April 2, 2014

“In 5-4 Decision, SCOTUS Strikes Down Aggregate Campaign Finance Limits”

Everything is a 5-4 decision.  Because the Court has become largely a political vehicle for the left.  But I digress.  Townhall:

The Supreme Court today handed down their decision in McCutcheon v. FEC, and the 5-4 decision carried by the Court’s conservative justices has overturned the aggregate limits on campaign contributions to political candidates. Candidate limits will remain intact – so while no individual may give more than $5,200 to a candidate, they are no longer limited in their overall direct contribution limits in each cycle.

As Justice Roberts writes in the majority opinion:

To put it in the simplest terms, the aggregate limits prohibit an individual from fully contributing to the primary and general election campaigns of ten or more candidates, even if all contributions fall within the base limits Congress views as adequate to protect against corruption. The individual may give up to $5,200 each to nine candidates, but the aggregate limits constitute an outright ban on further contributions to any other candidate (beyond the additional $1,800 that may be spent before reaching the $48,600 aggregate limit). At that point, the limits deny the individual all ability to exercise his expressive and associational rights by contributing to someone who will advocate for his policy preferences.
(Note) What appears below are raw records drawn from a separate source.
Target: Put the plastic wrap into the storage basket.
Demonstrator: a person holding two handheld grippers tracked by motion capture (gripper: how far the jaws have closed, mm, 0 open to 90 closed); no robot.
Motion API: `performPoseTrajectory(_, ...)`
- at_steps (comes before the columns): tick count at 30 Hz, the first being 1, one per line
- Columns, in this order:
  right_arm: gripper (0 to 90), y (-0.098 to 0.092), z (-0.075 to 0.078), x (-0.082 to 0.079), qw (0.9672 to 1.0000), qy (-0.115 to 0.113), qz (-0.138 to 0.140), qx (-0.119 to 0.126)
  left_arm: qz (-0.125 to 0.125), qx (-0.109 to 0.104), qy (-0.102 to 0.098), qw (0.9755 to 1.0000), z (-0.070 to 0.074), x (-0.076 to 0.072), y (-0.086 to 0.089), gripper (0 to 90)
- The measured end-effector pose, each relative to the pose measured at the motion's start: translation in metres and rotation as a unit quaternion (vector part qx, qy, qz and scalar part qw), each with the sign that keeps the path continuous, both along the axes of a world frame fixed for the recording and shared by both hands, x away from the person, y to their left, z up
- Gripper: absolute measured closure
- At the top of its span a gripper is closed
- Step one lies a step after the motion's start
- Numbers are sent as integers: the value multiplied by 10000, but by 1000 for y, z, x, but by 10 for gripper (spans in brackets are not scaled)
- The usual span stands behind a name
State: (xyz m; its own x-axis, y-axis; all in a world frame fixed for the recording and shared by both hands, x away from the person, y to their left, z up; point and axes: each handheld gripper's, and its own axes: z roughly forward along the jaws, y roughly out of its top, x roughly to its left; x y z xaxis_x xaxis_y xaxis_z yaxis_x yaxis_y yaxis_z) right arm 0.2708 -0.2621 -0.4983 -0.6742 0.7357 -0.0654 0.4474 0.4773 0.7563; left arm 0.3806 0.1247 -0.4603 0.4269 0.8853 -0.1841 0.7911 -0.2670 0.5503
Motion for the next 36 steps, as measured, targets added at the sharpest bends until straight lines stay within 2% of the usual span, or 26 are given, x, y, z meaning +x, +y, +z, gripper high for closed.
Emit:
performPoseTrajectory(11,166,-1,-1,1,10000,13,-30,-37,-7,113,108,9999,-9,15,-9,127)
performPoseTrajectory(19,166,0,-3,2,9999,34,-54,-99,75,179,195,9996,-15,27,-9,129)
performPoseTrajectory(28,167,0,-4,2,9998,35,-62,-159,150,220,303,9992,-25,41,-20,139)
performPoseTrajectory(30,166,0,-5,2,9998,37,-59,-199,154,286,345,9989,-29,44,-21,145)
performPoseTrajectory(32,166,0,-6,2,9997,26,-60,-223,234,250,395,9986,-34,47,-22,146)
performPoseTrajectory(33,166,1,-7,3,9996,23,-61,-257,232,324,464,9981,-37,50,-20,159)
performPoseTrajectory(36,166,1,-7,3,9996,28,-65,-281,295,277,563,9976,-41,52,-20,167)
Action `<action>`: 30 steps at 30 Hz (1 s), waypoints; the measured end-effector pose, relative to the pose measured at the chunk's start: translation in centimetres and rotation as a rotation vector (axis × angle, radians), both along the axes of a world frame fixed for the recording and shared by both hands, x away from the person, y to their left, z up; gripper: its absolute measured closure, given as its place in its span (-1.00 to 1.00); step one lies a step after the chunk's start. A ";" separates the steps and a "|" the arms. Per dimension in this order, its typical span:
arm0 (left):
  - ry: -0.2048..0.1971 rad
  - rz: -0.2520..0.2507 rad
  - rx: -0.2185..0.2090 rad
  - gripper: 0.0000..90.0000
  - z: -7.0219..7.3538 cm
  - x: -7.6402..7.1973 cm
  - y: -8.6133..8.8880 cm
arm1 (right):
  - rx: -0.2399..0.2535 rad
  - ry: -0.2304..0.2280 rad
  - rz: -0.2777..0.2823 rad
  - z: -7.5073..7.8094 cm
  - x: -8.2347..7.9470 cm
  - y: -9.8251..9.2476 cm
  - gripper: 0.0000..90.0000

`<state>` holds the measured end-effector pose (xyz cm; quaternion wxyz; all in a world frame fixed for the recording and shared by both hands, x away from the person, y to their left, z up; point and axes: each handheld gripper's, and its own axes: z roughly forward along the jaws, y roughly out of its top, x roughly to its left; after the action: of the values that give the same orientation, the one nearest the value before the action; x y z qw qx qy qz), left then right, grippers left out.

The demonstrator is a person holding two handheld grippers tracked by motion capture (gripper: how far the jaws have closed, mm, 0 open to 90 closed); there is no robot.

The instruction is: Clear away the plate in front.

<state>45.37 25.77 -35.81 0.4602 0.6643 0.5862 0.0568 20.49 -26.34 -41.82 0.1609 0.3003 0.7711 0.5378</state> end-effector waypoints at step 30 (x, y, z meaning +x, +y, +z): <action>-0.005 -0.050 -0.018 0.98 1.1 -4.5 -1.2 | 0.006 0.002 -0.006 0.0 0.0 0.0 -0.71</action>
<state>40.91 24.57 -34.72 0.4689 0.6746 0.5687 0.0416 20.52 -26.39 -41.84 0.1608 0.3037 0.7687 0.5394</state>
A donor must limit the number of candidates he supports, and may have to choose which of several policy concerns he will advance—clear First Amendment harms that the dissent never acknowledges.

It is no answer to say that the individual can simply contribute less money to more people. To require one person to contribute at lower levels than others because he wants to support more candidates or causes is to impose a special burden on broader participation in the democratic process.

As the syllabus to the decision lays out, contributing money to political candidates is a form of free speech – so there are great first amendment implications, and the government must clear a very high bar in order to justify restrictions on free speech. This SCOTUS majority has found that the aggregate limits are too big an imposition even if the individual limits are not.

It’s important to remember two things here. Donations to candidates on an individual basis are still capped at $5200, so no matter if you’re electrician Joe Sixpack or Charles Koch, you can’t give more than that. […]

The implications of this decision are still unknown, but it’s likely that the growing prominence of SuperPACs may slow a little bit. SuperPACs were used partly as a way of getting around aggregate spending limits – SuperPAC donations weren’t subject to the same limits, so now a campaign financier doesn’t have to go through those kinds of back channels in order to support the candidates she might want to support.

For advocates of more freedom when it comes to election donation law, this is a victory.

— A victory that the GOP will turn around and use to defeat its real nemeses — TEA Party candidates.  Or at least, give it the old college try.

The left still has union money, so while they’ll gripe about this ruling, all they’ll really be griping about is that the Court didn’t give them even more of an unlevel playing field on which to practice their particular brand of coalition politics.

Posted by Jeff G. @ 3:44pm

Comments (4)

  1. the left: but, but, but we were winning

  2. Well, it’s nice to see Justice Kennedy, the moderate conscience of the court swinging with the evil conservatives again.

  3. It’s a start. Barely, but it beats the alternative.

    The tea party will not be celebrating nor will their demise be celebrated because of this.

  4. Who knew that the list of “negative liberties” which we call the “Bill of Rights” has nothing to do with individuals but is all about the rights of the “Collective” which government shall not trample upon without really good reasons.